[Once again I'm going to attempt to do a horror(ish) movie review a day for the entire month of October. Might throw in the odd horror related book, comic, or music review as well. I've done this the last few years here and on The Cleveland Movie Blog. Most of the time I succeeded. Other times I didn't. Last year I completely failed and didn't do it at all. I'm optimistic about this year.]
If E.T. was an unstoppable killing machine and Eliot was a sociopathic little girl, you might wind up with something like PSYCHO GOREMAN. Proudly wearing its influences on its sleeve, PSYCHO GOREMAN captures the vibe of low budget eighties schlock better than any recent film this side of TURBO KID, basking in nostalgia while at the same time managing to feel fresh and original despite all the classic tropes and retro imagery it trots out.

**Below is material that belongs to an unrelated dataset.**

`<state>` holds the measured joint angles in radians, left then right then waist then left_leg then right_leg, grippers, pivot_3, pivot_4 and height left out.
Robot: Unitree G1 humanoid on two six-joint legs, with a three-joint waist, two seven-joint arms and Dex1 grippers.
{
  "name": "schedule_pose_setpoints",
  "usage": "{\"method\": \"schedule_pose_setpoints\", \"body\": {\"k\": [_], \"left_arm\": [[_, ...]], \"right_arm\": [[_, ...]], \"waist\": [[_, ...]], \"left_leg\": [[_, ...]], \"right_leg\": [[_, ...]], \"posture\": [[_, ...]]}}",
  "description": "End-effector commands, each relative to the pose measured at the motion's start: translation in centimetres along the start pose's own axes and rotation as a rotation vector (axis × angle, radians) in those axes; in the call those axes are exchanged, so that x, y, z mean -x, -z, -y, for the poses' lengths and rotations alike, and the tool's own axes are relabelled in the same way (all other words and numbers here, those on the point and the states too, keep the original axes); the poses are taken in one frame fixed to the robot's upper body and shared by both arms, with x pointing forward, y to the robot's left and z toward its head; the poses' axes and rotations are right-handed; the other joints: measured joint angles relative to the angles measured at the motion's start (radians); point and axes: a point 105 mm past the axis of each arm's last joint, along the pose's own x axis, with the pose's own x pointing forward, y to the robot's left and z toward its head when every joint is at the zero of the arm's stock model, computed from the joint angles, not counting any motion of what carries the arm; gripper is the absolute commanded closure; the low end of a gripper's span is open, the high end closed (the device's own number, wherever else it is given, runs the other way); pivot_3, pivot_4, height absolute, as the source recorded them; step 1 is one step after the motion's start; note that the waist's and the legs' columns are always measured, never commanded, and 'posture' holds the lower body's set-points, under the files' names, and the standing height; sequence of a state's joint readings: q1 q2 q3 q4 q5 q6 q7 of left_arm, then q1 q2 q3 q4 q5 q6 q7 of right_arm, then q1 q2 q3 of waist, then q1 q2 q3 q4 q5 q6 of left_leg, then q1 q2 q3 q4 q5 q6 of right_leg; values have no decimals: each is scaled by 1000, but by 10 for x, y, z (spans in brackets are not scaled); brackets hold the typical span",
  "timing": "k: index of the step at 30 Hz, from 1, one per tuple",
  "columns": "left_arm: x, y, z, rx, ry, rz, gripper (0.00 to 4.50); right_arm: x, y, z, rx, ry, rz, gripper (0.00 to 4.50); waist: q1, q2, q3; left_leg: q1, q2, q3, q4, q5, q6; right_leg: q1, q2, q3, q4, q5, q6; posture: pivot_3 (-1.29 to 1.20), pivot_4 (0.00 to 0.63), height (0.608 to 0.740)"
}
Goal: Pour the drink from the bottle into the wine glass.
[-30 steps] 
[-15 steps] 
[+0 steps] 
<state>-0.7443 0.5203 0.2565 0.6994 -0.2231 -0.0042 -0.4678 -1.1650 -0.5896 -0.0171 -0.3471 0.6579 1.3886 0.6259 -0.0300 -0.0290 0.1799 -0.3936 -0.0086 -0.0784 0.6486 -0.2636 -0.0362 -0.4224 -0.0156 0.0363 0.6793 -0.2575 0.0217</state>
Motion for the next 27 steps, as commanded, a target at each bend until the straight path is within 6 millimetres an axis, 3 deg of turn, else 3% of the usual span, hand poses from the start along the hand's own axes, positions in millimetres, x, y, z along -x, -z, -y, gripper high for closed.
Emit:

The plot is set in motion when Siblings Mimi (Nita-Josee Hanna) and Luke (Owen Myre) dig up a glowing space artifact in their back yard that gives them control over the alien monster buried just a little further down. The alien (Matthew Ninaber), who Mimi has dubbed Psycho Goreman, or “PG” for short, promises to kill the kids the moment he is free of their control. Luke is understandably concerned, but Mimi let’s her dark side run wild, reveling in the power of having her own personal alien enforcer.
Meanwhile, the members of “The Space Alliance” realize that PG is free, thus putting them in danger. They send the warrior Pandora (Kristen MacCulloch) to take care of the problem, but as far as us humans are concerned, Pandora doesn’t seem much more concerned about our well-being than her quarry. Eventually it all comes to a head in a gooey final battle.
Writer/director Steven Kostanski isn’t looking for cheap “my movie is bad on purpose, ha ha” laughs the way so many retro genre films do. He’s genuinely trying to make the best movie he can with the limited resources he has, and succeeds more than he has any right to.
Which is not to say there isn’t plenty to laugh at in PSYCHO GOREMAN. It’s just that the humor has nothing to do with the film being purposefully cheap and shoddy. And while many of the laughs come from splatstick goreomedy, there’s a fair bit of cleverness, too.
The film is reasonably effective as a straightforward gory sci-fi/horror action fest, too. Making the most of its old school practical effects, the creature designs are cool and the gore gleefully disgusting. Modern CGI may look slicker and more polished, but there’s something about even the cheesiest practical effects that feels more concrete because it’s actually happening in the same space as the actors.
I was lukewarm on Kostanski’s previous films THE VOID and LEPRACHAUN RETURNS, although they both had their moments. With PSYCHO GOREMAN, he manages to find my personal genre sweet spot. This is a movie that smoothly combines the sensibilities of a Troma flick like THE TOXIC AVENGER with the higher caliber of writing and special effects you’d get from something like RE-ANIMATOR or RETURN OF THE LIVING DEAD. Sure, it’s still trash on some level, but it’s good trash. And seeing as this blog is called Utter Trash, it's no surprise I enjoyed the heck out of it. 3 out of 4 stars.